Problem requirements: Which lines in the listing below contain the word "bounding"? Copy each one.

Records for processing:
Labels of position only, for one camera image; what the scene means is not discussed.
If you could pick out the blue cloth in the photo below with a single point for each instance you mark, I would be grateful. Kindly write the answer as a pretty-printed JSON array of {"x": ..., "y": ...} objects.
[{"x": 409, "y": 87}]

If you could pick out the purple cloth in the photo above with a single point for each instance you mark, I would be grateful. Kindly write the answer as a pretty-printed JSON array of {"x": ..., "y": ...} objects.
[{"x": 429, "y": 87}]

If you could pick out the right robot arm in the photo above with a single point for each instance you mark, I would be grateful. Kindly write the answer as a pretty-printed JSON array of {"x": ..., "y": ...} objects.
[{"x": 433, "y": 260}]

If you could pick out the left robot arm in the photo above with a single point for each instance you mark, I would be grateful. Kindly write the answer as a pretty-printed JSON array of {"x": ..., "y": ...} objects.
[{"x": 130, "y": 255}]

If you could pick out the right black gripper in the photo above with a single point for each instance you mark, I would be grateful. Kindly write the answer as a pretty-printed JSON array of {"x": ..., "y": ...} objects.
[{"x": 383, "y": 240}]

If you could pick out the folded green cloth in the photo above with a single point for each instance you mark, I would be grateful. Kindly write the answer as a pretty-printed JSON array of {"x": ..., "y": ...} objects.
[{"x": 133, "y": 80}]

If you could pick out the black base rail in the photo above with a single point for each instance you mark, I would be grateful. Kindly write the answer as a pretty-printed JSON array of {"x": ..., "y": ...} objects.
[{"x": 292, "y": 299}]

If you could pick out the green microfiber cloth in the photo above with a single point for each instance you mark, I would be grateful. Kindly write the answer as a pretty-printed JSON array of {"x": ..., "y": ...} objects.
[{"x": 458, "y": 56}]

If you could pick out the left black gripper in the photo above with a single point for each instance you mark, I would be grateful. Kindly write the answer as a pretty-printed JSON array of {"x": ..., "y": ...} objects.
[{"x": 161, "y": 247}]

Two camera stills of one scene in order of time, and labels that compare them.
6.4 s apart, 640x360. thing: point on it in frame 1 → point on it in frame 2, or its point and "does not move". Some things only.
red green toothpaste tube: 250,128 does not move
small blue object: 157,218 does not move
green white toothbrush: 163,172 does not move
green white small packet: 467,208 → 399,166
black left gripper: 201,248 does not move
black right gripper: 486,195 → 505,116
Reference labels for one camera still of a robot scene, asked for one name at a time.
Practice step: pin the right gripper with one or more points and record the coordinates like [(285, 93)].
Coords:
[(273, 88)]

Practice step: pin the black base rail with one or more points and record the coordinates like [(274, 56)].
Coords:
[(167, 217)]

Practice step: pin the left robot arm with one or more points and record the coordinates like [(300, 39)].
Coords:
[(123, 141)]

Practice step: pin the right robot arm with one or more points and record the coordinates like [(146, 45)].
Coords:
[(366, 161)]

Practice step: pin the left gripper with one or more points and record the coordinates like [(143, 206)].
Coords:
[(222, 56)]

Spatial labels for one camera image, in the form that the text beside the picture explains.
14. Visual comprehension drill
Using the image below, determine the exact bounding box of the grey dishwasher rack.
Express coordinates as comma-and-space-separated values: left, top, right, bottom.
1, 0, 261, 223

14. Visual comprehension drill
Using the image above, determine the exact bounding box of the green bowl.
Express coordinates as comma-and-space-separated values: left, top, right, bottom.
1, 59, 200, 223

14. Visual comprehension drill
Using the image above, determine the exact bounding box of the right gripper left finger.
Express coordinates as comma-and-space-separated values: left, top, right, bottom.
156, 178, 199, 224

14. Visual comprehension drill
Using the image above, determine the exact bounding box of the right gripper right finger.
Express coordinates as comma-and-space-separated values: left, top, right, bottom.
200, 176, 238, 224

The completed task:
Using the image below, determine the exact bounding box of the grey dishwasher rack.
Using the image above, determine the exact bounding box of the green bowl.
Using the image above, determine the exact bounding box of the right gripper left finger.
Using the image above, determine the exact bounding box of the right gripper right finger.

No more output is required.